Where modern horror is currently thriving, with such novel films as the Philippou brothers’ Talk to Me, Brandon Cronenberg’s Infinity Pool and Michelle Garza Cervera’s Huesera: The Bone Woman, Cobweb is a somewhat disheartening reminder that the interest of studios remains in the gutter of the genre. Remarkably half-baked, Bodin’s film barely seems like an adequate concept, with even the supposedly ‘spectacular’ CGI villain feeling unfinished.
Usually, such films would only be able to attract a small handful of Hollywood hopefuls, yet Cobweb, perhaps due to the bizarre producer partnership of Seth Rogen and Evan Goldberg, was able to magnetise The Boys favourite Antony Starr and indie darling Lizzy Caplan. Whilst the former is utterly wasted, reduced to being an ‘angry dad’, Caplan is the film’s brightest light, finding the terror in a screenplay that is about as scary as a young child in a Minions mask.

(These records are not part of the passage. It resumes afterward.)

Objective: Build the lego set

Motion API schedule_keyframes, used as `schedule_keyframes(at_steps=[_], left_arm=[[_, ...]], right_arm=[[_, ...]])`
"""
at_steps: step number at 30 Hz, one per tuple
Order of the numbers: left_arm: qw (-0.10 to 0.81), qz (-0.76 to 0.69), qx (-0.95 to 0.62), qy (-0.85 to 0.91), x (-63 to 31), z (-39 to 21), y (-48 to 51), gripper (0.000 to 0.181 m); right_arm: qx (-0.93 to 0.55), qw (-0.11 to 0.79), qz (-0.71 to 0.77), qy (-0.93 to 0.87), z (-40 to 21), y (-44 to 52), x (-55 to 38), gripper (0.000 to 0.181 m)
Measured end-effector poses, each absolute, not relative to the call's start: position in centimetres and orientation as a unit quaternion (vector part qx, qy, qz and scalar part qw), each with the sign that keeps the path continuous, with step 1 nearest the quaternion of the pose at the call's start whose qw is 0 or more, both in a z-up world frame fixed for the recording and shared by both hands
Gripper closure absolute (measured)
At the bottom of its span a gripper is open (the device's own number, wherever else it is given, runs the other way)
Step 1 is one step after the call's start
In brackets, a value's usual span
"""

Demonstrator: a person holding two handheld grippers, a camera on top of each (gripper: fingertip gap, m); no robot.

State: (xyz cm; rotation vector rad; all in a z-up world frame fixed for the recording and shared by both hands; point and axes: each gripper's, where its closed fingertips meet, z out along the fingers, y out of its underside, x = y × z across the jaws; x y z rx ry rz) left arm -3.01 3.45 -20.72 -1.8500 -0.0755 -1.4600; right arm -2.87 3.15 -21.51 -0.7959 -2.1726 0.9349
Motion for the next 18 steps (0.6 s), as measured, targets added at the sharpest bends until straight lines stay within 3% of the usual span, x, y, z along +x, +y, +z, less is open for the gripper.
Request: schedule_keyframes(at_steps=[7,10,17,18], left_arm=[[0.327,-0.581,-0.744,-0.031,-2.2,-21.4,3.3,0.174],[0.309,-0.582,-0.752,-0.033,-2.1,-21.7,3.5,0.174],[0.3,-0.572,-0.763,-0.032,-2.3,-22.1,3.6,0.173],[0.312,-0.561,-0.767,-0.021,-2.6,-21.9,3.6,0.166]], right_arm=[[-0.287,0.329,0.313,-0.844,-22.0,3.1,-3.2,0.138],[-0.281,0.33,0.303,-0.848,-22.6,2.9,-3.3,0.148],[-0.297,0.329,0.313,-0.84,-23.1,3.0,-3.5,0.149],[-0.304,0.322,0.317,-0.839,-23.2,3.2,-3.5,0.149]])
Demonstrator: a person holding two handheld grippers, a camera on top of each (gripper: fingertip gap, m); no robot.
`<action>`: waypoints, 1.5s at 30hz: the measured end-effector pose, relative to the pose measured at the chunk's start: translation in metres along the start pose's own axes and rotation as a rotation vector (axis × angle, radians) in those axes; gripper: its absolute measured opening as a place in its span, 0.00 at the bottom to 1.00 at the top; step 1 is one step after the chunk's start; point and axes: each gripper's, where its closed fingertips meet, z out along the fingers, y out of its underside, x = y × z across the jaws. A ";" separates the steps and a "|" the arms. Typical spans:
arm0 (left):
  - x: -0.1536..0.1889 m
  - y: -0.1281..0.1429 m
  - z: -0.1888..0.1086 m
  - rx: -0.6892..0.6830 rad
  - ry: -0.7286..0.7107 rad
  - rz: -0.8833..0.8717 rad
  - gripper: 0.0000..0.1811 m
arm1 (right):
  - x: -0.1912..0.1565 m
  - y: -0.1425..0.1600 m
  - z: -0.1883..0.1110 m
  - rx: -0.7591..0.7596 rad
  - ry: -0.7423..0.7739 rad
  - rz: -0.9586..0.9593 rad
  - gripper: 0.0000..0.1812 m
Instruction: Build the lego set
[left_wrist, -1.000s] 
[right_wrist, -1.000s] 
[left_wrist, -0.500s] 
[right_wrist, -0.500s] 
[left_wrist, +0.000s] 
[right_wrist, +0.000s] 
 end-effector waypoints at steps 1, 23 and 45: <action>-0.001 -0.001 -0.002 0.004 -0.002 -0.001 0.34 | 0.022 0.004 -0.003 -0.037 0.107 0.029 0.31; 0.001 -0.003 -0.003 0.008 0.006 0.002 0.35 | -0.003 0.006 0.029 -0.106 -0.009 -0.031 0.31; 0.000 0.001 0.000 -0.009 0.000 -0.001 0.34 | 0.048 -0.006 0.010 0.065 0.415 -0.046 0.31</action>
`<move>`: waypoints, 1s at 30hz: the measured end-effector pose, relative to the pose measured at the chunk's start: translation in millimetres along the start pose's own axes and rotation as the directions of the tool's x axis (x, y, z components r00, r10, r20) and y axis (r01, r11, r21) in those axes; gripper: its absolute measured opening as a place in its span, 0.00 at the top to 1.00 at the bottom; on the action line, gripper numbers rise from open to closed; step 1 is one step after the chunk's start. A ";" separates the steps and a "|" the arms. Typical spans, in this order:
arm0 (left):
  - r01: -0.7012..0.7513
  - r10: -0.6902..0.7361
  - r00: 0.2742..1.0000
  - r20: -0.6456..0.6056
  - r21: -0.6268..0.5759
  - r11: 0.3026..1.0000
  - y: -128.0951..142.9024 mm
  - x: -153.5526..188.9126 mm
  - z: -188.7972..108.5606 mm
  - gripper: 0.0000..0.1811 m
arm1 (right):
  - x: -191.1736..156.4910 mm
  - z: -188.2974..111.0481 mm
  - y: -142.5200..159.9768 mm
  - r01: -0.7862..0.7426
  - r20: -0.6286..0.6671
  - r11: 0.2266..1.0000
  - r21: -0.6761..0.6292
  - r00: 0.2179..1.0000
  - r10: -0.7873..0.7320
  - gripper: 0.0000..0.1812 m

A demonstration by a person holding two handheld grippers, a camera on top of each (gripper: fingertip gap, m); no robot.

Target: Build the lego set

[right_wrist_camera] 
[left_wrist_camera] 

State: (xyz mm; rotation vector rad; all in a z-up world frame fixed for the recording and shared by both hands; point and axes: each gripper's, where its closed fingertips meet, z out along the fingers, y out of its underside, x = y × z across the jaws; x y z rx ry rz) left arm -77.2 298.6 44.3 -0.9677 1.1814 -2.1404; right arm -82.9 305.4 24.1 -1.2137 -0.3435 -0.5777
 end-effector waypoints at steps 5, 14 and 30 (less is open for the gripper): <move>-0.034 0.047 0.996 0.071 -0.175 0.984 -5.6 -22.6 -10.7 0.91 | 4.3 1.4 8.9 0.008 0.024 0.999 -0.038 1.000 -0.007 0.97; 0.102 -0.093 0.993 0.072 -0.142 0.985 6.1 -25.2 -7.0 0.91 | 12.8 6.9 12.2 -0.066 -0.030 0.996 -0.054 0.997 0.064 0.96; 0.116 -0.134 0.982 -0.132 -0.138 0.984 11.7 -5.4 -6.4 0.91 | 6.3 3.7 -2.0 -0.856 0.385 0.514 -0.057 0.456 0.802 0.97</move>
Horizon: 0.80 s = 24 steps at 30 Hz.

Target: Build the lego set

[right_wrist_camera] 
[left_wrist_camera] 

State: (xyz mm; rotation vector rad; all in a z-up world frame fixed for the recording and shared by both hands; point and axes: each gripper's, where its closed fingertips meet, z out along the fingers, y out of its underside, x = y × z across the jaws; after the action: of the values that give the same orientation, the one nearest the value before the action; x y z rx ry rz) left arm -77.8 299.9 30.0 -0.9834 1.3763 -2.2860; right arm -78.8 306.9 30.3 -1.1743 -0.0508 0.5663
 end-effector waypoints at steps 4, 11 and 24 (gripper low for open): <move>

With an exciting filmography to date, it’s surprising that director Samuel Bodin couldn’t produce more quality here, even if there are morsels of quality flicked throughout in the odd neat scene or clever shot. The problem, more evidently, is the screenplay from Chris Thomas Devlin, who also penned the disastrous Netflix sequel Texas Chainsaw Massacre, giving the film no skeleton at all from which to grow and thrive.
In the leadup to the spookiest month of the year, we sincerely hope that the rest of Hollywood has some better frights lined up for us. Help us, The Exorcist: Believer, you’re our only hope.